§ Brief
Starting at the line that contains "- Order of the" and ending at the line that contains "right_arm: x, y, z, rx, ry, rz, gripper", the lines below are to be given again exactly, with nothing added.

§ Given data
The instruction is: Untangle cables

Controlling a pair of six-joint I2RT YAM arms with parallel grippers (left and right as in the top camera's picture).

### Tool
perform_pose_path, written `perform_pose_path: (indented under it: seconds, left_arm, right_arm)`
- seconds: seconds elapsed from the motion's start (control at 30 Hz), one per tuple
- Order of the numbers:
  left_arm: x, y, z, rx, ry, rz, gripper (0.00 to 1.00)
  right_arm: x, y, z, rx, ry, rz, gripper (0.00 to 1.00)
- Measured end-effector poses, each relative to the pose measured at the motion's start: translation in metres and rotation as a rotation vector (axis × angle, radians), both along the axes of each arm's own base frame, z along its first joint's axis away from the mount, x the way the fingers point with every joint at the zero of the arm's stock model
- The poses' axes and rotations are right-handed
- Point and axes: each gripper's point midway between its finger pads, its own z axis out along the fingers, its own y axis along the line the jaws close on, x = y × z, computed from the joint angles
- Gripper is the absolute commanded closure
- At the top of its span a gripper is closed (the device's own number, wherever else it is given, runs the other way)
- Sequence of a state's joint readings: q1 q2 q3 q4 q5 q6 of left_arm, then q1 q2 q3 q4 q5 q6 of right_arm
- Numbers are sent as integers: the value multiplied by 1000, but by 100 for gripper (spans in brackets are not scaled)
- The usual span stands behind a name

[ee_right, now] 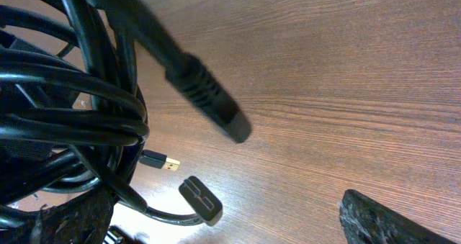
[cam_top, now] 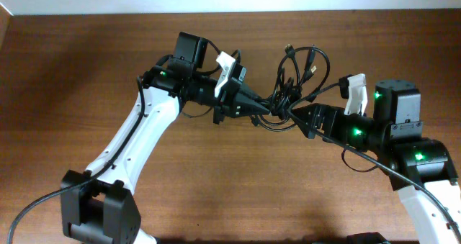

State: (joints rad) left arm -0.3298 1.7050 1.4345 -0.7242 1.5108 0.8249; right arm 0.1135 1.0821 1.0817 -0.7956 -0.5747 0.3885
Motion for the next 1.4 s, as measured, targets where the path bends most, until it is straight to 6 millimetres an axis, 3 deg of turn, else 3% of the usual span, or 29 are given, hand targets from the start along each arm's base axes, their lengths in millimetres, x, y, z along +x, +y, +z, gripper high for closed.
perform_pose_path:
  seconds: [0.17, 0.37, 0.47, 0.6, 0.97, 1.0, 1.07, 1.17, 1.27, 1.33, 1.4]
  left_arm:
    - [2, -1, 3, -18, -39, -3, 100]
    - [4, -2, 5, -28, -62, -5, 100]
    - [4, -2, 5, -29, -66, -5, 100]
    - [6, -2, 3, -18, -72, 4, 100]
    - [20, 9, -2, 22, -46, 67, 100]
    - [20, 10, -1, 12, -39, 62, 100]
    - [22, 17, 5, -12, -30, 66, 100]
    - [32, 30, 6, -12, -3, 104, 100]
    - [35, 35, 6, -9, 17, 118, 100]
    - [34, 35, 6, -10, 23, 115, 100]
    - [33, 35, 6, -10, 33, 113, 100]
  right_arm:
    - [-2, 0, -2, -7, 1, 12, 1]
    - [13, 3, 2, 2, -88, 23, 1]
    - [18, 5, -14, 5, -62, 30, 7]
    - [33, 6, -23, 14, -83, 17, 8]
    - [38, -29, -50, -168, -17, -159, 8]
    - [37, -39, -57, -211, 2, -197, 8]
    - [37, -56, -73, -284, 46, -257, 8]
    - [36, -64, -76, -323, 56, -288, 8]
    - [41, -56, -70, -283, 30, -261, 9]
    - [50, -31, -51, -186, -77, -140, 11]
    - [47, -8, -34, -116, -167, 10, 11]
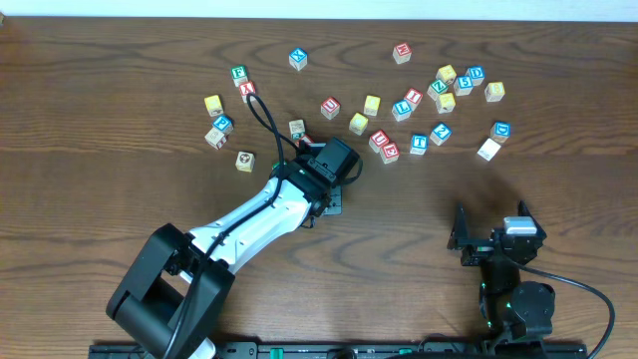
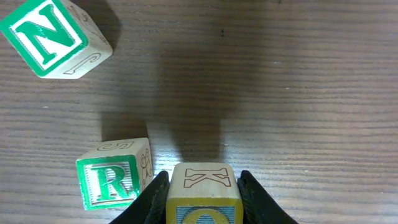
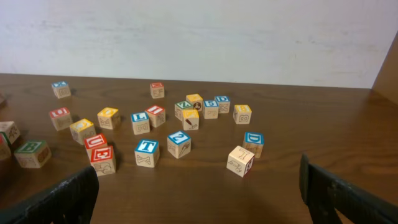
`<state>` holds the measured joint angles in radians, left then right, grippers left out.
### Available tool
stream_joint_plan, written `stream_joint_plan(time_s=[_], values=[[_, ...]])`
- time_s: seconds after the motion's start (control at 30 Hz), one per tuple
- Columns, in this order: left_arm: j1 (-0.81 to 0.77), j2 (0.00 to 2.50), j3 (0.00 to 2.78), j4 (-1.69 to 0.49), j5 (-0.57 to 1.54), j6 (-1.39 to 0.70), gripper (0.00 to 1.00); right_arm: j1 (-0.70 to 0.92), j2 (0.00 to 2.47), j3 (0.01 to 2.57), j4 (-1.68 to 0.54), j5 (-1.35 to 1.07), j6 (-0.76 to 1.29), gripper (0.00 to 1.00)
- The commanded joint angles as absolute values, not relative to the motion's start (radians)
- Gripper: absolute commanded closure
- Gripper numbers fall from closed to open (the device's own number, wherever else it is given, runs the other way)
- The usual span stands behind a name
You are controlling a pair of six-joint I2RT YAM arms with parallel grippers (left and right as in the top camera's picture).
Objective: Spell out ROBOT
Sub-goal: 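Carry the yellow O block toward the R block, then lower the yellow O block beside the right side of the R block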
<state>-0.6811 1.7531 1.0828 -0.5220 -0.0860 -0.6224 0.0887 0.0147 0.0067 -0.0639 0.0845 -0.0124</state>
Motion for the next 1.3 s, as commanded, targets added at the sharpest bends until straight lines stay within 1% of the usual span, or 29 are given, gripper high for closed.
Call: stream_joint_plan(time_s=[0.0, 1.27], values=[[-0.68, 1.78, 1.068, -0.518, -0.117, -0.654, 0.92, 0.082, 0.011, 0.006, -0.068, 0.083, -0.024, 0.01], [-0.68, 1.796, 1.05, -0.488, -0.151, -0.671, 0.92, 0.082, 0.011, 0.006, -0.068, 0.083, -0.024, 0.01]])
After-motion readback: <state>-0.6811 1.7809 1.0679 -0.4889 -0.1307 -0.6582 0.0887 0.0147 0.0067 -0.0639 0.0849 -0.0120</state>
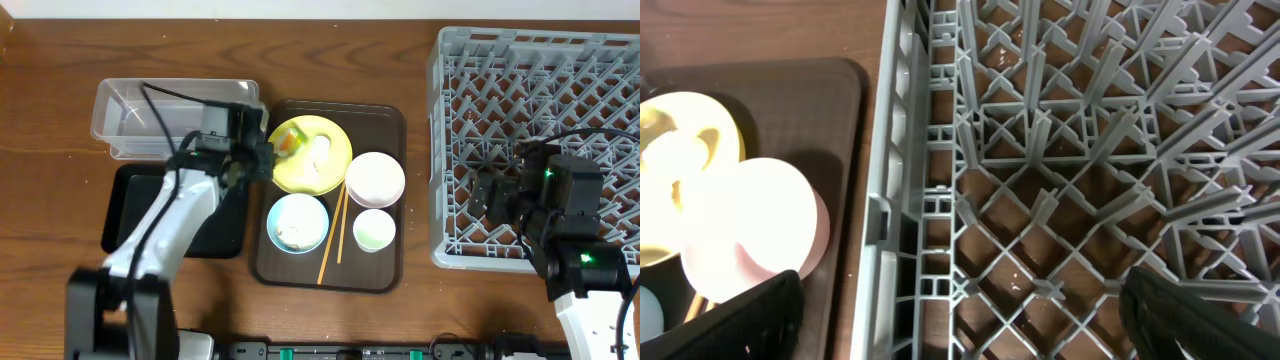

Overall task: Sort waste into correct bins and load items into the dishwasher rack
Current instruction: 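Grasp the green snack wrapper from the yellow plate with left gripper, drop into clear bin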

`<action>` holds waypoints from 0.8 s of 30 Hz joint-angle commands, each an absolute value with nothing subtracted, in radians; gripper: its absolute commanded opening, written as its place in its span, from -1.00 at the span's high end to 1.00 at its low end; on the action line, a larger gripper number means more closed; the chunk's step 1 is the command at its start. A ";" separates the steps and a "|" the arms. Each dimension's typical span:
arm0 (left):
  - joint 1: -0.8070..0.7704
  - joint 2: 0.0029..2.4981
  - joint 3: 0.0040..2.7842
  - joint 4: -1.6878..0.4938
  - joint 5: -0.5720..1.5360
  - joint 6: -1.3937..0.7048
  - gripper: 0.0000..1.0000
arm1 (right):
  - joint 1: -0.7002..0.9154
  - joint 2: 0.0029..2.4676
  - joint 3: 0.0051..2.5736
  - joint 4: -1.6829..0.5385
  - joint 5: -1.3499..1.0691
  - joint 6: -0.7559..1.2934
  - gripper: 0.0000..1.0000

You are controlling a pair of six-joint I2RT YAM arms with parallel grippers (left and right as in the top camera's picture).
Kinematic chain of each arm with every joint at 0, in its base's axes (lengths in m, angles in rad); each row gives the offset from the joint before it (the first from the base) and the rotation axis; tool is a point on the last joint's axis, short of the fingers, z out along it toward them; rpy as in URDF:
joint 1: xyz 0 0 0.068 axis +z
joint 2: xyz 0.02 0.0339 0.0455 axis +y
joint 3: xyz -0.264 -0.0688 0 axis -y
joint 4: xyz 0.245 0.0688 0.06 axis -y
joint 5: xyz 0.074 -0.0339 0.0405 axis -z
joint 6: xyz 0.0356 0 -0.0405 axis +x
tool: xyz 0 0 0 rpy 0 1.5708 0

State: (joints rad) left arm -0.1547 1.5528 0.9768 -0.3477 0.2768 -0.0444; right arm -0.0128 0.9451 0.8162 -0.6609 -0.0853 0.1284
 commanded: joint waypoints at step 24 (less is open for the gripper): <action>0.031 1.465 1.008 -0.220 0.050 -0.054 -0.20 | -0.019 0.945 0.838 -0.645 -0.056 0.115 -0.99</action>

§ Your solution
- Order of the numbers:
  left_arm: x, y, z, rx, ry, rz, gripper (0.00 to 1.00)
  right_arm: x, y, z, rx, ry, rz, gripper (0.00 to 1.00)

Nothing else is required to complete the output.